In the Susan B. Anthony Papers at the Schlesinger Library is a souvenir pamphlet from February 1900 celebrating Anthony’s 80th birthday and her retirement from the presidency of the National American Woman Suffrage Association (NAWSA). The pamphlet unfolds to reveal two portraits: the first a family daguerreotype from 1856, when Anthony was a relatively marginalized 36-year-old reformer, and the second an official photograph from 1900, when she had become one of the most famous women in the world. As the images are viewed from left to right, Anthony appears to escape an ornate but cramped frame and grow not only in maturity but also in stature. Her aged profile gazes back at her former self with pride in her achievements. Harsh light emphasizes the wrinkles on her face, the glint of her spectacles, and the whiteness of her hair. The composition of this image both celebrates Anthony’s long years of service to the suffrage cause and promotes a very specific understanding of female middle age—the years after 35—as the time of life when women can make the most of their experience, claim a public voice, and rise to positions of national influence. The image, in short, draws a connection between women’s aging and political empowerment. It is this connection that my current research seeks to explain.
As the inaugural Mellon-Schlesinger Fellow at the Radcliffe Institute for Advanced Study, I have been thinking about the broader significance of the woman suffrage movement in anticipation of the 100th anniversary of the 19th Amendment, in 2020. The Susan B. Anthony birthday souvenir reveals that suffragists, as they fought for the right not just to vote but also to be voted for, realized that many Americans’ negative attitudes toward older women would be a major barrier to electability. They could have celebrated Anthony’s birthday by looking back at an image of her as a girl or as a young woman in her 20s, but they chose a portrait of Anthony at 36 for a very specific reason: candidates for president must be over 35. In practice, Americans prefer to elect men much older than that. In 1900, no man under the age of 45 had ever been elected president. Most had been in their 50s, many in their 60s. If a woman was ever to be elected to the nation’s highest office, she would certainly be past her youth and most likely well into middle age.

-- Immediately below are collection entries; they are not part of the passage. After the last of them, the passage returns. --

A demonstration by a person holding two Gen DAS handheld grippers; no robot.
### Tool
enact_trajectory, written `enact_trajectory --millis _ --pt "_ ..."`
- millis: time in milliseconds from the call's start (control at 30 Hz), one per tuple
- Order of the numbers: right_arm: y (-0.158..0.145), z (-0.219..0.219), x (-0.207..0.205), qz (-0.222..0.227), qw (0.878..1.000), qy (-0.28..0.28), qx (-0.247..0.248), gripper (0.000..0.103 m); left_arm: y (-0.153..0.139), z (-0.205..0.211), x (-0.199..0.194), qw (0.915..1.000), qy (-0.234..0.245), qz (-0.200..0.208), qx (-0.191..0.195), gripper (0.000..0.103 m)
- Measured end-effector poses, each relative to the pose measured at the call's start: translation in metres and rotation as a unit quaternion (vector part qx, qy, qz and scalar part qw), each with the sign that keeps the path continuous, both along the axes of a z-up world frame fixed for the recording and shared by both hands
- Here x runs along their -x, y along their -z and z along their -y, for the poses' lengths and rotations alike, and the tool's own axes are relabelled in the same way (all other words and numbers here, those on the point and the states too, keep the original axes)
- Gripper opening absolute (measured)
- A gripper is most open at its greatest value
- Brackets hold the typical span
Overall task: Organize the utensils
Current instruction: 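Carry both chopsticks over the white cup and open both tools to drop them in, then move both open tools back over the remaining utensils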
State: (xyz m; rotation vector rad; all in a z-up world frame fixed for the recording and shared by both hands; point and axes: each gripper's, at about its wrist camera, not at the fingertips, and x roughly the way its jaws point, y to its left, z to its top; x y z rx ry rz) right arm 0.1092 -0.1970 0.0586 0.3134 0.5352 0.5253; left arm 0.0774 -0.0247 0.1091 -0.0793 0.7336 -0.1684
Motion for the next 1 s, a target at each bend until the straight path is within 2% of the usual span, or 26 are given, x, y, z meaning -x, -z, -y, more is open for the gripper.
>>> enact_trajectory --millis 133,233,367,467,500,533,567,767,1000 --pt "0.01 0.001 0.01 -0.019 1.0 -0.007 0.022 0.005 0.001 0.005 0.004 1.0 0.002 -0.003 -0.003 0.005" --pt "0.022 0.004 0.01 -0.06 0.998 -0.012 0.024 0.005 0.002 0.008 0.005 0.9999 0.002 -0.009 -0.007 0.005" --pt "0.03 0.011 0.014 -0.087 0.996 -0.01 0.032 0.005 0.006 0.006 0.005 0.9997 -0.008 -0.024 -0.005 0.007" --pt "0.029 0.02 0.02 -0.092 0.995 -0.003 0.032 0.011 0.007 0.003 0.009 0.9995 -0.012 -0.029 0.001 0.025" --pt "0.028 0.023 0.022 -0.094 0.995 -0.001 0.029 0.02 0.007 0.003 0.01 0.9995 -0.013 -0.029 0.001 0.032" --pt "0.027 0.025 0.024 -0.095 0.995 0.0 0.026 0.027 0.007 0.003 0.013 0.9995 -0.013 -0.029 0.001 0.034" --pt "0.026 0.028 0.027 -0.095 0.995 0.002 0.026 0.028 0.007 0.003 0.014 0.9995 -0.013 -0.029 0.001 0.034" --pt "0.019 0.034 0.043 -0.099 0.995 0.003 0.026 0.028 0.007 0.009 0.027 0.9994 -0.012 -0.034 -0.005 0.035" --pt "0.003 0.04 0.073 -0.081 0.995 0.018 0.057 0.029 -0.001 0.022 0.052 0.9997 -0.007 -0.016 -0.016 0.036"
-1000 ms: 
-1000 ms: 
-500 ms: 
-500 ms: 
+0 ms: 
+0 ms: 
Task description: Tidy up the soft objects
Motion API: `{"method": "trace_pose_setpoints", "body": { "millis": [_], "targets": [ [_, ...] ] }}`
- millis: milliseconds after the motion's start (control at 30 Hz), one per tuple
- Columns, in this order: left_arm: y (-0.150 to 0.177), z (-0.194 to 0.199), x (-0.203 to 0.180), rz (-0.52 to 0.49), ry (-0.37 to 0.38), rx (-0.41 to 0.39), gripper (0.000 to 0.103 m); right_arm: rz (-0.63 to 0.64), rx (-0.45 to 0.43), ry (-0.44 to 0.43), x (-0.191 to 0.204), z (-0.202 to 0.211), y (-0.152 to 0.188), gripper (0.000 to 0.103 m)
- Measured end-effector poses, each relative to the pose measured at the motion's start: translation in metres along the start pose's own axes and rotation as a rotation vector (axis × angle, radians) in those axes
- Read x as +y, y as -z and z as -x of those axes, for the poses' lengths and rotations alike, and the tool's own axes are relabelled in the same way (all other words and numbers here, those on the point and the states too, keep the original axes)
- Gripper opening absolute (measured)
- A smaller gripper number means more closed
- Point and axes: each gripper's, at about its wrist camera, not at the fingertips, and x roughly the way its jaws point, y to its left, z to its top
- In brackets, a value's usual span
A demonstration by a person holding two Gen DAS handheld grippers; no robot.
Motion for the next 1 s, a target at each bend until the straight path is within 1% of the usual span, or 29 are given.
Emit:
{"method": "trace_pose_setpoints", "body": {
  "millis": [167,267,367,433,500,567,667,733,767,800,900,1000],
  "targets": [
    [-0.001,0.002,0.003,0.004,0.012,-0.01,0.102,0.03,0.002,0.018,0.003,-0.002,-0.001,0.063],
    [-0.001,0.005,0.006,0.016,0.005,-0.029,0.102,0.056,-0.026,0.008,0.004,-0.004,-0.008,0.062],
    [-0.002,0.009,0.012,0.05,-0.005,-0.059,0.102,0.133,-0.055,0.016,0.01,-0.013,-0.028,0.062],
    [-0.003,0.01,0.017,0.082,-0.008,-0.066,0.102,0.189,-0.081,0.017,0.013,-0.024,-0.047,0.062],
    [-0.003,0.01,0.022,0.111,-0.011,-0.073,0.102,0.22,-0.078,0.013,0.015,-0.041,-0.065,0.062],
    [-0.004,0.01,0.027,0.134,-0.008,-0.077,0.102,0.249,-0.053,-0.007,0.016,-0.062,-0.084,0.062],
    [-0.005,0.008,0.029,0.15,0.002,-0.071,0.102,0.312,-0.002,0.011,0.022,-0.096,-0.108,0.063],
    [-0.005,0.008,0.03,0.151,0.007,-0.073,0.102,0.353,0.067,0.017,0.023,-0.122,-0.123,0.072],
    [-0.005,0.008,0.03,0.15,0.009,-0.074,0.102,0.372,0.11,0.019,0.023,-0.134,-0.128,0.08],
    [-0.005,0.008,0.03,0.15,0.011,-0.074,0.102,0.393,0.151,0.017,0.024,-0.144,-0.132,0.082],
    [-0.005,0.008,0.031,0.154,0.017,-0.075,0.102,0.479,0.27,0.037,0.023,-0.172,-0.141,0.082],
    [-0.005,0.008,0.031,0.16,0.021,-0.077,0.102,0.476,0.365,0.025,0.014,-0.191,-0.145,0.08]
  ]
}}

This was a problem for women in the 19th century. By age 30, unmarried women became “old maids.” By 45, married matrons reported intense pressure to fade into the background of their family circles. Those who stepped onto public platforms faced ridicule as unattractive and foolish busybodies. To counter such misogynistic attitudes toward older women, suffragists staged public birthdays for their prominent leaders, circulated dignified images of mature women, ran advice on aging in their newspapers, and theorized the ways in which older white men retained political power in part by sexualizing young girls and then denigrating older women. Yet most Americans, including most women, never bought into the idea that they should value female maturity as a qualification for leadership or recognize old women as charismatic and authoritative. This may be one of the reasons that women won the right to vote but still have not been elected to the highest office in the nation.

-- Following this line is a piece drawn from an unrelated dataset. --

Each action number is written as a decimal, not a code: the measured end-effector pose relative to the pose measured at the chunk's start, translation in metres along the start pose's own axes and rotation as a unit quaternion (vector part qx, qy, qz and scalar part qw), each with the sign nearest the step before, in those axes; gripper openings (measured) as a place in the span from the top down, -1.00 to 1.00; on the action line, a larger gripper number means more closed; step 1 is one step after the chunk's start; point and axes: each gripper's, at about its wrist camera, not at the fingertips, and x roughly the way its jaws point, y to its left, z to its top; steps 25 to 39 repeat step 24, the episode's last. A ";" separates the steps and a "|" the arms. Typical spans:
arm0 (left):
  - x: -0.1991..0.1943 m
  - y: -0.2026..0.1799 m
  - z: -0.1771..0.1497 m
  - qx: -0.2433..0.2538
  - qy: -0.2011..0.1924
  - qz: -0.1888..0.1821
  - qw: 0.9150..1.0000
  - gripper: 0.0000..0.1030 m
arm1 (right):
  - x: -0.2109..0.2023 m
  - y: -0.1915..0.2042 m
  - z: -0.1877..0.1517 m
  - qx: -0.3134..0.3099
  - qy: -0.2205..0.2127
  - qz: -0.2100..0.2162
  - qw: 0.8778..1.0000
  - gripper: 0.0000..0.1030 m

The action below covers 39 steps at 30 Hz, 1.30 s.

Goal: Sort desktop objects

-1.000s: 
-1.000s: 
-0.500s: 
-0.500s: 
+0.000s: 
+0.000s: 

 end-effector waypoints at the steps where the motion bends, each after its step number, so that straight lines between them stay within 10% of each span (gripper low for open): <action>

Today, as in 1900, if a woman is to be elected president, she will be over 35, and most likely in her 50s. For that to occur, we may need to try a strategy employed by woman suffragists long before they won the right to vote. Like those who took home Anthony’s birthday souvenir, we might celebrate wrinkles, spectacles, and gray hair, embracing female aging not as a loss of youth but as an opportunity for gaining political power.